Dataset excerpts
====================
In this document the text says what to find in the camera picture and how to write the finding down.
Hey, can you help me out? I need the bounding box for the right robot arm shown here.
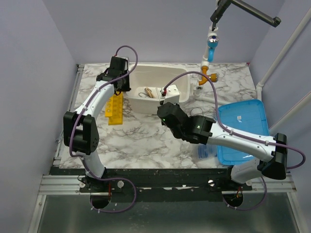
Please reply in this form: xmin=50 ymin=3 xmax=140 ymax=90
xmin=157 ymin=102 xmax=287 ymax=190

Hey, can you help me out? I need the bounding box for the white plastic tub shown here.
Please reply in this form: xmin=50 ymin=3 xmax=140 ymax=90
xmin=125 ymin=64 xmax=187 ymax=115

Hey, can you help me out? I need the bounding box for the bag of blue pipettes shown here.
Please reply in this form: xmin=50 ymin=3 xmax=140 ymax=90
xmin=194 ymin=144 xmax=217 ymax=160

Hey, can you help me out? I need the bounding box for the wooden stick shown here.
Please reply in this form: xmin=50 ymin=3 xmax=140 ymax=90
xmin=144 ymin=87 xmax=155 ymax=99

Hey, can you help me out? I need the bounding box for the white wall pipe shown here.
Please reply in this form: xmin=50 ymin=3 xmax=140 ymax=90
xmin=256 ymin=8 xmax=311 ymax=131

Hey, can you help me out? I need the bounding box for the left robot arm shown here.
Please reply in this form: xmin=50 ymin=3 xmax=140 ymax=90
xmin=63 ymin=56 xmax=130 ymax=192

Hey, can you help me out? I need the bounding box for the black overhead camera arm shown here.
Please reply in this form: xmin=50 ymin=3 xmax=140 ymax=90
xmin=210 ymin=0 xmax=281 ymax=31

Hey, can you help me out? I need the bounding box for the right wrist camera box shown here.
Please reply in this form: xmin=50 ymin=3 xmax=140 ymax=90
xmin=156 ymin=84 xmax=180 ymax=105

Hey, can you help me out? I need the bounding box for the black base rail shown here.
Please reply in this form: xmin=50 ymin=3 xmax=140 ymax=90
xmin=48 ymin=167 xmax=282 ymax=202

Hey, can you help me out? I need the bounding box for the faucet pipe assembly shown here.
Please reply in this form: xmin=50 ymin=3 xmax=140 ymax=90
xmin=193 ymin=25 xmax=219 ymax=100

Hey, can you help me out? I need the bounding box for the blue plastic tray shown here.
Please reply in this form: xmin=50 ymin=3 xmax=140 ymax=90
xmin=217 ymin=100 xmax=269 ymax=166

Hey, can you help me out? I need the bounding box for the yellow test tube rack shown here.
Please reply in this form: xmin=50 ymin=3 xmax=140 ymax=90
xmin=105 ymin=92 xmax=123 ymax=125

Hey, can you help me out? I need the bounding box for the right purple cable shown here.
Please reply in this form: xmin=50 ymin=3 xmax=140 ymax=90
xmin=162 ymin=70 xmax=306 ymax=211
====================
Make a word-for-word copy of the entries, without any pictures.

REPLY TO THE EXERCISE –
In this document the text says what to find in the camera picture and how to write the finding down.
Hey, can you help me out? I need the bounding box for the right robot arm shown here.
Please reply in this form: xmin=50 ymin=3 xmax=140 ymax=90
xmin=157 ymin=102 xmax=287 ymax=190

Hey, can you help me out? I need the bounding box for the white plastic tub shown here.
Please reply in this form: xmin=50 ymin=3 xmax=140 ymax=90
xmin=125 ymin=64 xmax=187 ymax=115

Hey, can you help me out? I need the bounding box for the bag of blue pipettes shown here.
Please reply in this form: xmin=50 ymin=3 xmax=140 ymax=90
xmin=194 ymin=144 xmax=217 ymax=160

Hey, can you help me out? I need the bounding box for the wooden stick shown here.
Please reply in this form: xmin=50 ymin=3 xmax=140 ymax=90
xmin=144 ymin=87 xmax=155 ymax=99

Hey, can you help me out? I need the bounding box for the white wall pipe shown here.
Please reply in this form: xmin=50 ymin=3 xmax=140 ymax=90
xmin=256 ymin=8 xmax=311 ymax=131

Hey, can you help me out? I need the bounding box for the left robot arm shown here.
Please reply in this form: xmin=50 ymin=3 xmax=140 ymax=90
xmin=63 ymin=56 xmax=130 ymax=192

Hey, can you help me out? I need the bounding box for the black overhead camera arm shown here.
Please reply in this form: xmin=50 ymin=3 xmax=140 ymax=90
xmin=210 ymin=0 xmax=281 ymax=31

Hey, can you help me out? I need the bounding box for the right wrist camera box shown here.
Please reply in this form: xmin=50 ymin=3 xmax=140 ymax=90
xmin=156 ymin=84 xmax=180 ymax=105

Hey, can you help me out? I need the bounding box for the black base rail shown here.
Please reply in this form: xmin=50 ymin=3 xmax=140 ymax=90
xmin=48 ymin=167 xmax=282 ymax=202

Hey, can you help me out? I need the bounding box for the faucet pipe assembly shown here.
Please reply in this form: xmin=50 ymin=3 xmax=140 ymax=90
xmin=193 ymin=25 xmax=219 ymax=100

Hey, can you help me out? I need the bounding box for the blue plastic tray shown here.
Please reply in this form: xmin=50 ymin=3 xmax=140 ymax=90
xmin=217 ymin=100 xmax=269 ymax=166

Hey, can you help me out? I need the bounding box for the yellow test tube rack shown here.
Please reply in this form: xmin=50 ymin=3 xmax=140 ymax=90
xmin=105 ymin=92 xmax=123 ymax=125

Hey, can you help me out? I need the bounding box for the right purple cable shown here.
Please reply in this form: xmin=50 ymin=3 xmax=140 ymax=90
xmin=162 ymin=70 xmax=306 ymax=211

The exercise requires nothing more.